The post pointed to the violent anti-woman ideology that apparently fueled the attack, an ideology with roots not only in centuries of misogynistic law and tradition but also in a more recent anti-woman backlash that is part of a reaction to the rising feminism of the last 50 years.
First, a short primer: “incel” stands for involuntarily celibate. Originally coined by a Toronto woman in the 1990s, it has been co-opted by an online misogynistic subculture of men who blame women for their sexual frustration. Some revere Elliot Rodger, who went on a killing rampage in 2014, after writing a 141-page manifesto that attributed his virginity to women who had rejected him. Others have called for mass violence targeted at women, including rape and acid attacks, as part of the “Incel Revolution.”
Although some in the incel community condemned the violence, others are celebrating it, declaring Minassian a martyr for “our future.” “I will have one celebratory beer for every victim that turns out to be a young woman between 18-35,” one posted online.
Violent misogyny is nothing new. Minassian’s alleged attack reminds many Canadians of the École Polytechnique Massacre in Montreal in December 1989, when Marc Lépine shot and killed 14 women at an engineering school. Lépine claimed he was combating feminism.

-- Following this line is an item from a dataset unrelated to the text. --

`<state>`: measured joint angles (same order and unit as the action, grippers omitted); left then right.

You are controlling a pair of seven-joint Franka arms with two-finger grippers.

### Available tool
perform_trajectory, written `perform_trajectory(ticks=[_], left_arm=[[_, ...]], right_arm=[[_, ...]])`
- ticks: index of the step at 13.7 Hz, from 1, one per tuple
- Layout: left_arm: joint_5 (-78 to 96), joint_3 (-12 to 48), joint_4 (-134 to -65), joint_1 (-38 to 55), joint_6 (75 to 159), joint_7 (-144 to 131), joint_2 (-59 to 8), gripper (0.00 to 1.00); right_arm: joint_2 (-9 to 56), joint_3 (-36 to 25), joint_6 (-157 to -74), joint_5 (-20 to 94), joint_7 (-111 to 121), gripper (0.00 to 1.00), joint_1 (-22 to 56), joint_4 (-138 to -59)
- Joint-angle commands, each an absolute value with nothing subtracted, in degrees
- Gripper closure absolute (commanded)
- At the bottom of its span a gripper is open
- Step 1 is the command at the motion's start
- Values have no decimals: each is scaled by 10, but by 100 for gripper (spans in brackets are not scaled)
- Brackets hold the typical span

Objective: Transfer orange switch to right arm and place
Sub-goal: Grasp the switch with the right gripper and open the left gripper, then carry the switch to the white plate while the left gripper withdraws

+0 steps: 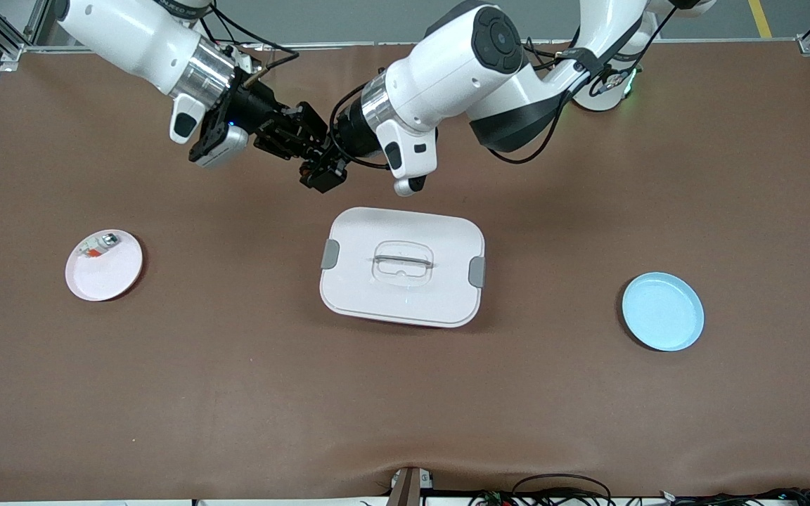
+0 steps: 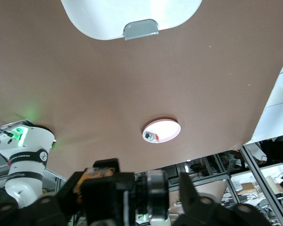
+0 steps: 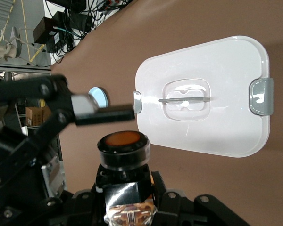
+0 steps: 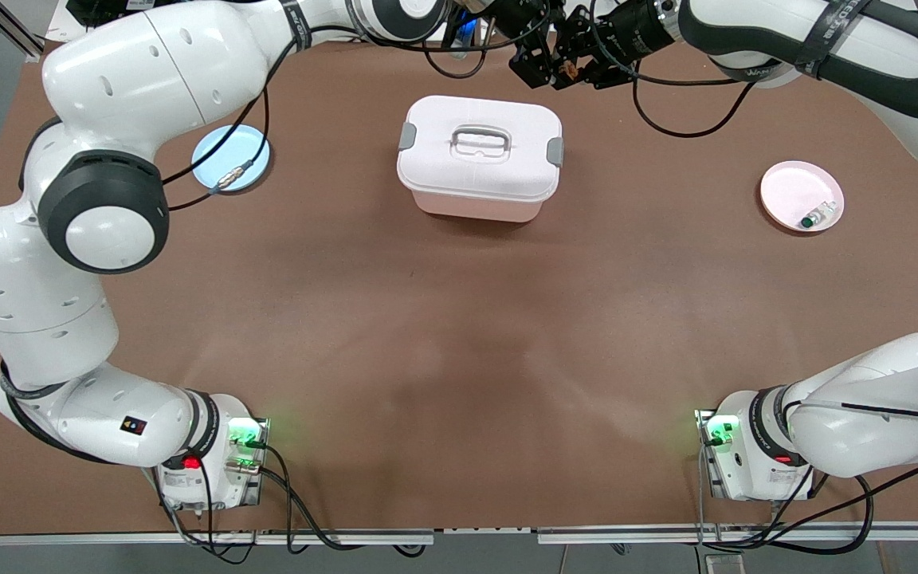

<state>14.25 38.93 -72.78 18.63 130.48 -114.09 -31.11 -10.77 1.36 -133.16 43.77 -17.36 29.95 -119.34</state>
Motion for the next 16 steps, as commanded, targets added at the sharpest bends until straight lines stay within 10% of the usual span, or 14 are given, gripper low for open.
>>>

But until very recently, white men in patriarchal societies such as Canada and the United States didn’t have “incel” complaints, because they enjoyed relatively free access to women’s bodies. Indeed, the seething rage that allegedly fueled Minassian’s terror comes from women gaining more control of their bodies, thanks to decades of activism. In the process, they’re denying white men an old privilege to which many still feel entitled: sex whenever they want it.